DEAR MISS LONELYHEARTS: I love my grandmother, but am in shock over discovering her affair. She still works, and it must be some man she works with. I work two buildings over, so I drive her to and from work. I got off early and pulled up a half-hour early to pick her up, thinking I would read for a bit, and then saw her in a car kissing a man with silver hair. I can't believe it. The picture of them in my mind freaks me out. I honked the hell out of the horn and they both came up for air and looked around. I motioned to Gram to get out of his car and get in with me. She came over and said in a haughty voice. "Now the cat is out of the bag, I will get a ride with my friend." Friend? You don't do that with a friend! Thank God I am on holidays for two weeks now. I refuse to drive her to her affair man and back every day. My grandfather? An alcoholic, but a nice guy who doesn't deserve this. Should I tell my mom? -- Didn't Want To Know
Dear Didn't Want To Know: Tell your mother. Kids of all ages shouldn't have to honour the dirty secrets of their families. Let your mom raise the roof. That is also not your responsibility, unless you want to have a few choice words with grandma over this at the same time you're telling her she's now taking the bus to work. You also don't need to speak about this to your grandfather. Your mom will decide about that. Your only job is to raise the alarm to your mother. That's it. As for rights, you have every right to be angry and to declare your boundary which is not to drive grandma to her lover. Say that to her as loudly as you wish.

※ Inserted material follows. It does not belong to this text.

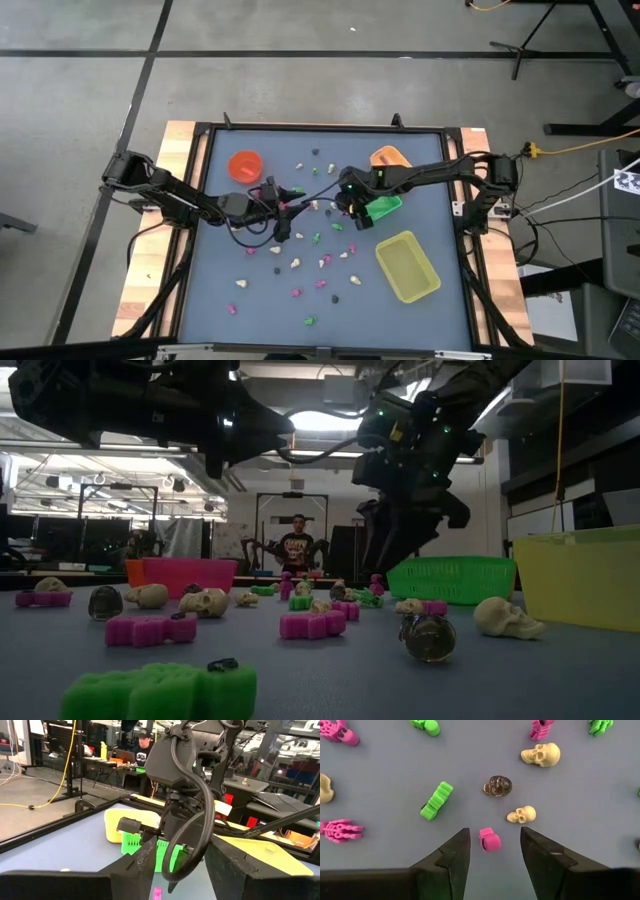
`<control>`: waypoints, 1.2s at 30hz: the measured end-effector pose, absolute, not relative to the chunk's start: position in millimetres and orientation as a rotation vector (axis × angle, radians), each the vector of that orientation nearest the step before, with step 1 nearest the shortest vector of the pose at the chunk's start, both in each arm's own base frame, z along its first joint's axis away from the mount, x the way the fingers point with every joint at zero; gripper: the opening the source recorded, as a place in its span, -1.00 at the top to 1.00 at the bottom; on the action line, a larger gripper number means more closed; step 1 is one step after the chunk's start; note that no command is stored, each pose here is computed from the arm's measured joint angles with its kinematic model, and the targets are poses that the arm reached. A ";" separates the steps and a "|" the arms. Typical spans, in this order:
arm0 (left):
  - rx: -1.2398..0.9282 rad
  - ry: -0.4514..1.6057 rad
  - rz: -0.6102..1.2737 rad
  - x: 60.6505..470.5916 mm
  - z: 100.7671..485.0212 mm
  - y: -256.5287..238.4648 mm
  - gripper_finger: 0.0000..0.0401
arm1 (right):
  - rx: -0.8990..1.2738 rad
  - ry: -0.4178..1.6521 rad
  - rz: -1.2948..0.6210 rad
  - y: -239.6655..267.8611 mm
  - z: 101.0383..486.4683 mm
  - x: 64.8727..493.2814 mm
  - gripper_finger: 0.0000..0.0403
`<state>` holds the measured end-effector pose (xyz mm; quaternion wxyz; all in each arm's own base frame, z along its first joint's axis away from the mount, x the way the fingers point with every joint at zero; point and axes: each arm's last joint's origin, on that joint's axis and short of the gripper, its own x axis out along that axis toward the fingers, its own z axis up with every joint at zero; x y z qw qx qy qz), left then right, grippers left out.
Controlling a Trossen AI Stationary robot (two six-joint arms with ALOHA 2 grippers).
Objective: Sort Halloween decoration
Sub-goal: Put the pink skeleton toy into the yellow bin
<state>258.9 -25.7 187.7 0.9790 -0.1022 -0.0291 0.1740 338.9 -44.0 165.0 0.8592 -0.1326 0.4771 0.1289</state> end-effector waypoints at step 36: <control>-0.199 -0.038 0.358 259.0 185.7 -25.5 0.28 | -0.257 1.056 0.280 -45.1 137.7 345.7 0.64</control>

Dear Miss Lonelyhearts: I was engaged to a woman for two years and she broke it off with me four months before the wedding. It was terrible. I recovered, and had two shorter relationships after that -- not trusting anyone, always having to be the one in control, the one who breaks it off. Now my former fiancée, who married a different guy and is single again, says she wants to see me. Should I see her? I still "hate" her, so I know deep down I still love her. What do you think? I'd like to hear from your readers as well as you. -- Upset Guy, St. James
Dear Upset: Talk to her, and hear her story. Her marriage is over and she's asking for you. At the very least, you will hear something that soothes your ego substantially. Even if you see her -- and find you don't feel a thing -- you will feel better. Ignoring it only leaves this breakup at the extremely reactive point it still exists in your brain. Either she realizes what a mistake she made by giving you up, or you realize what a mistake you made by missing her so badly. Or, and this is the best result, both of you walk away realizing it wasn't meant to be. You're not as vulnerable as you think as you're not the innocent you were when she broke off the engagement. At the very least, ask all the questions you have held in your mind since that time. Unanswered questions are torture vehicles that come in the night and you have an opportunity to get rid of them.